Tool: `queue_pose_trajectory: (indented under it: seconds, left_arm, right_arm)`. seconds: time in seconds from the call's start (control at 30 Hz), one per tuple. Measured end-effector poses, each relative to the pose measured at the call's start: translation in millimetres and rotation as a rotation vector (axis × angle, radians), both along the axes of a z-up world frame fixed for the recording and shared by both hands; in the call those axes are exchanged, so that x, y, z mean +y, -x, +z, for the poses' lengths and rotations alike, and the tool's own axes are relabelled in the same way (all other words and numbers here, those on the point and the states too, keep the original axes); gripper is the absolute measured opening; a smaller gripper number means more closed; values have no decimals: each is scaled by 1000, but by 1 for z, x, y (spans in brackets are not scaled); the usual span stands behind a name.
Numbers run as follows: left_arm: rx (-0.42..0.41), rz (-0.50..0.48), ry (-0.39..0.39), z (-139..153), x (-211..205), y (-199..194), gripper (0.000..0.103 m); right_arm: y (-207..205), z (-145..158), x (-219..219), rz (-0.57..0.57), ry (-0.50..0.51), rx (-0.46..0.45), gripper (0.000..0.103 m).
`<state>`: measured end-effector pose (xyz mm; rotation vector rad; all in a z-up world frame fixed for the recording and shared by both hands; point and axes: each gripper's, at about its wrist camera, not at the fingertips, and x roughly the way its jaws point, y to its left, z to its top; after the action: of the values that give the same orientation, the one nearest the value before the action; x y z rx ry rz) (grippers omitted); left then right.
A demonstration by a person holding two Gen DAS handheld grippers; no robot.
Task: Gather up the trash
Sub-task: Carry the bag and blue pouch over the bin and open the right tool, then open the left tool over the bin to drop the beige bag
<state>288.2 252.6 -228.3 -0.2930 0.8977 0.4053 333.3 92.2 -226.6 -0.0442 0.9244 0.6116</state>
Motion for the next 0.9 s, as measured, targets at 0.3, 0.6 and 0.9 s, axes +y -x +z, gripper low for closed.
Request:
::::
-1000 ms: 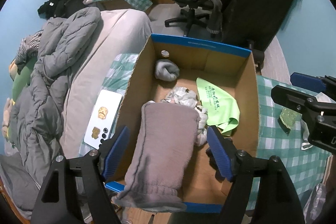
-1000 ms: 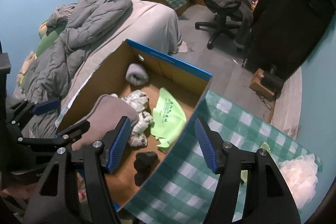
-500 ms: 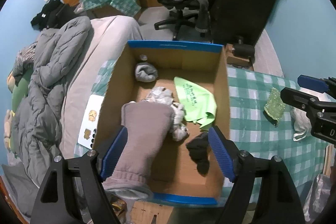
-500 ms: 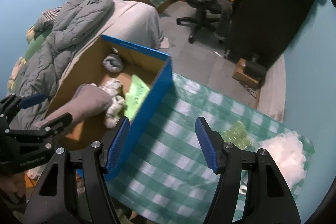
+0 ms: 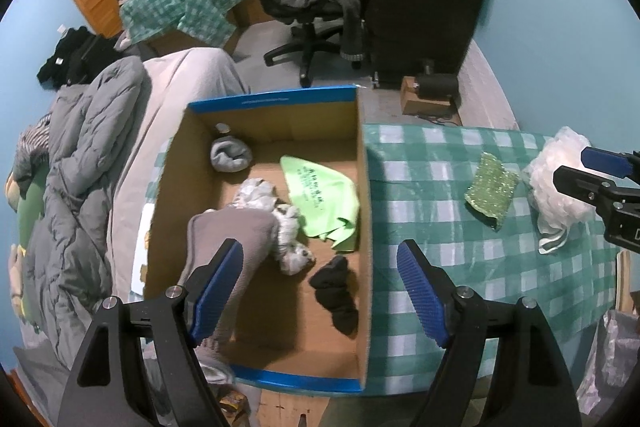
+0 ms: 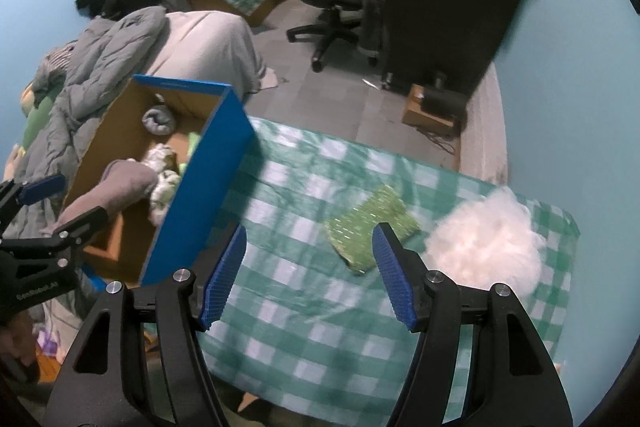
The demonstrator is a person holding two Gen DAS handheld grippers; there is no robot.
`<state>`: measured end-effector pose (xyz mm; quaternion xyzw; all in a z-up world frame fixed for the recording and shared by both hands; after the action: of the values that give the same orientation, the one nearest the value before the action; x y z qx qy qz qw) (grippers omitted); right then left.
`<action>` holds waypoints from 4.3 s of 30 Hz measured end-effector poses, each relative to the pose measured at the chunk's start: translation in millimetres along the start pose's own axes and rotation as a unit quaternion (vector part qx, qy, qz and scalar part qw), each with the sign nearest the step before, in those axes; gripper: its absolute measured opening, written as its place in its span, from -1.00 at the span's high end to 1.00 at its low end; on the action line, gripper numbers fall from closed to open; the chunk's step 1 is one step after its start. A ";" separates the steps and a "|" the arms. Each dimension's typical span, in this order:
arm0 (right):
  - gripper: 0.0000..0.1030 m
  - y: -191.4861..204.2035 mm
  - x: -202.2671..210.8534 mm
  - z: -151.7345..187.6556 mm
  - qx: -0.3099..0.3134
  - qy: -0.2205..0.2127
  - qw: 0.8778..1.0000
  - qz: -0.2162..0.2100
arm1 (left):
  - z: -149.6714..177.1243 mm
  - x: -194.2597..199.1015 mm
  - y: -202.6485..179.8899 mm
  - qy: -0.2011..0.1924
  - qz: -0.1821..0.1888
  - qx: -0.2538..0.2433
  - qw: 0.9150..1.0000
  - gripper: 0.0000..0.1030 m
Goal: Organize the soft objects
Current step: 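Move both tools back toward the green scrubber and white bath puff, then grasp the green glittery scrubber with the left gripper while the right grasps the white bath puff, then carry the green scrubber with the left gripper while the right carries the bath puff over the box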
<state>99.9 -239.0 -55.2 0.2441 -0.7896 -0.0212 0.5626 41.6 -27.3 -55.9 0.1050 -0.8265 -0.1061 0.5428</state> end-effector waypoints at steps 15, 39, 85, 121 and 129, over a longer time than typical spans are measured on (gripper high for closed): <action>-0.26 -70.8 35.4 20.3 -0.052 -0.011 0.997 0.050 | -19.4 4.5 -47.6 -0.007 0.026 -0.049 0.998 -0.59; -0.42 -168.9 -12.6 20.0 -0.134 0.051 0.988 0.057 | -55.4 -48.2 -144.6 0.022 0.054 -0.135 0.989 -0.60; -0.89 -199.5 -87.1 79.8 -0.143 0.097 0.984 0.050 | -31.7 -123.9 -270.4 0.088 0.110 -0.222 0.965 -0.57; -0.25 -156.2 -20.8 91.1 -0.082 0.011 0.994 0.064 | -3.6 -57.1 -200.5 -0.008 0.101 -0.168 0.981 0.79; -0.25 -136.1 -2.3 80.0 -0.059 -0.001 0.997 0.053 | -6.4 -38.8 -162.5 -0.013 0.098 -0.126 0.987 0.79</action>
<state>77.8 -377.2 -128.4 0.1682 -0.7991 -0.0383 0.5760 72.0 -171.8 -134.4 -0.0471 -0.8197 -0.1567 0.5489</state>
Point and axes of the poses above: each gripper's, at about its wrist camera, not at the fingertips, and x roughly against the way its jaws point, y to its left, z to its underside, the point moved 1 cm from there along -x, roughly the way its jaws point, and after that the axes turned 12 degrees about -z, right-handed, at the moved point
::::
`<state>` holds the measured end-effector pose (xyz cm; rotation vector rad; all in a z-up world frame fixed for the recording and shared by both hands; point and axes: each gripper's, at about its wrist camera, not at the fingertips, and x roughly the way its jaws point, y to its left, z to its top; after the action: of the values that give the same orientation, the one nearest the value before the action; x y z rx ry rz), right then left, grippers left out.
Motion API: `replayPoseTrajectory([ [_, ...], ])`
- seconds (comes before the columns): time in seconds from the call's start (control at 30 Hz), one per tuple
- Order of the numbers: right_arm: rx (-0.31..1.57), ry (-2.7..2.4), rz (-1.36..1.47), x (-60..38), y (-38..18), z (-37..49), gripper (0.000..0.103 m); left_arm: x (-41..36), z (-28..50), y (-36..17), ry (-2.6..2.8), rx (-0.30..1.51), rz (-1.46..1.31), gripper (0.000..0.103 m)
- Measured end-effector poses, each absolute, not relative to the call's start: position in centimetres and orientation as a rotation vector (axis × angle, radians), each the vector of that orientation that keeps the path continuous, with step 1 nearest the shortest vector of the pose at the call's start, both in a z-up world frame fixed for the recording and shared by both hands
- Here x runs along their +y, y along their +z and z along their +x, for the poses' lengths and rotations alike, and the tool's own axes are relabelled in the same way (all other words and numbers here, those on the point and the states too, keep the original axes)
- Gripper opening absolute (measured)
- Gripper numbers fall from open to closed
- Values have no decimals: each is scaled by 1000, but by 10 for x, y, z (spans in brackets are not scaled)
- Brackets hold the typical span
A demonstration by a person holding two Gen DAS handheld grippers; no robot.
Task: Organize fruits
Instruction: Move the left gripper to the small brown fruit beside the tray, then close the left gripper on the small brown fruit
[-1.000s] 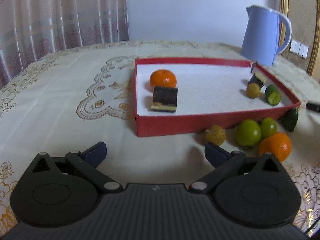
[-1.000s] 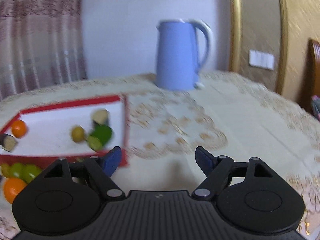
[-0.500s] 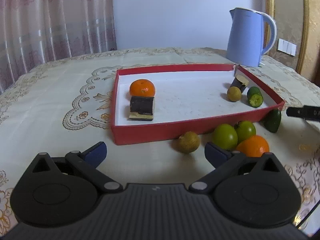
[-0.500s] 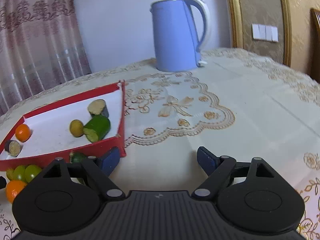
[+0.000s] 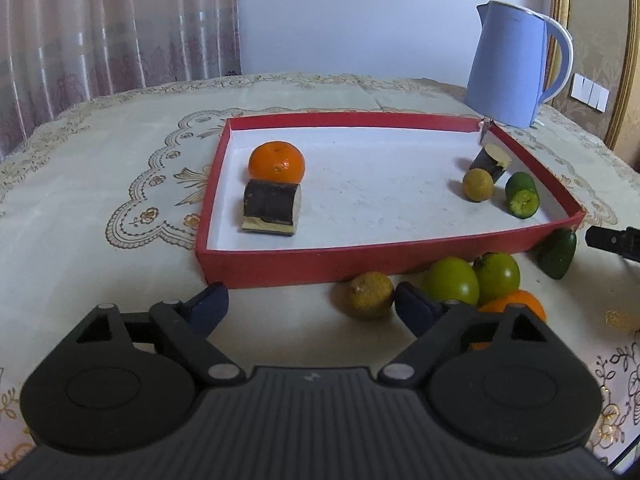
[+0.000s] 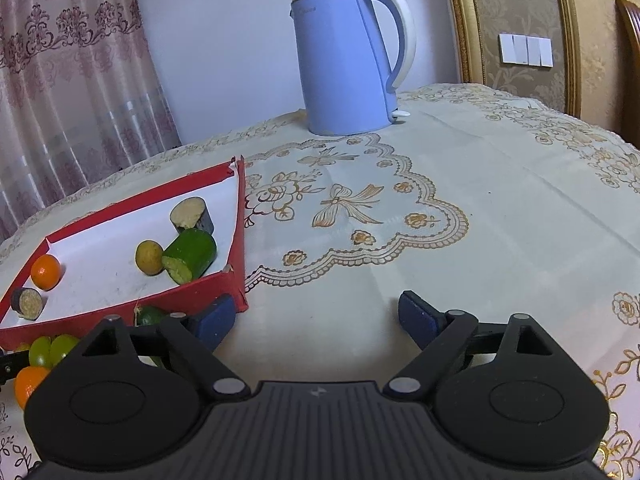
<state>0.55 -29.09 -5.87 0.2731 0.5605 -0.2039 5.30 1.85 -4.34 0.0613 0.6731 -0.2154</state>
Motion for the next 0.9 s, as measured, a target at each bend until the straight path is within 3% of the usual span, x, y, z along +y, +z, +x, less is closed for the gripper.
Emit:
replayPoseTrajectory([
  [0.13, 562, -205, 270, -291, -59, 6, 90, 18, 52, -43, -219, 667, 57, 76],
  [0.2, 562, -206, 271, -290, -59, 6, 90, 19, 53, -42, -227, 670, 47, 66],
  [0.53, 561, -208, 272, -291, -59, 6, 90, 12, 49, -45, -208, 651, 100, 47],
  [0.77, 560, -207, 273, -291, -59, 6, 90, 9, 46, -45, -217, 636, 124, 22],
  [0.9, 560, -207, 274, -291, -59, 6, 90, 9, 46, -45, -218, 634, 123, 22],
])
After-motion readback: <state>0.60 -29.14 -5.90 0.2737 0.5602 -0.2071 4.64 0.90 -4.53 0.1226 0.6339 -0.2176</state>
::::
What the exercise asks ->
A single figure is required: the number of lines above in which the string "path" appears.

Problem solution ->
2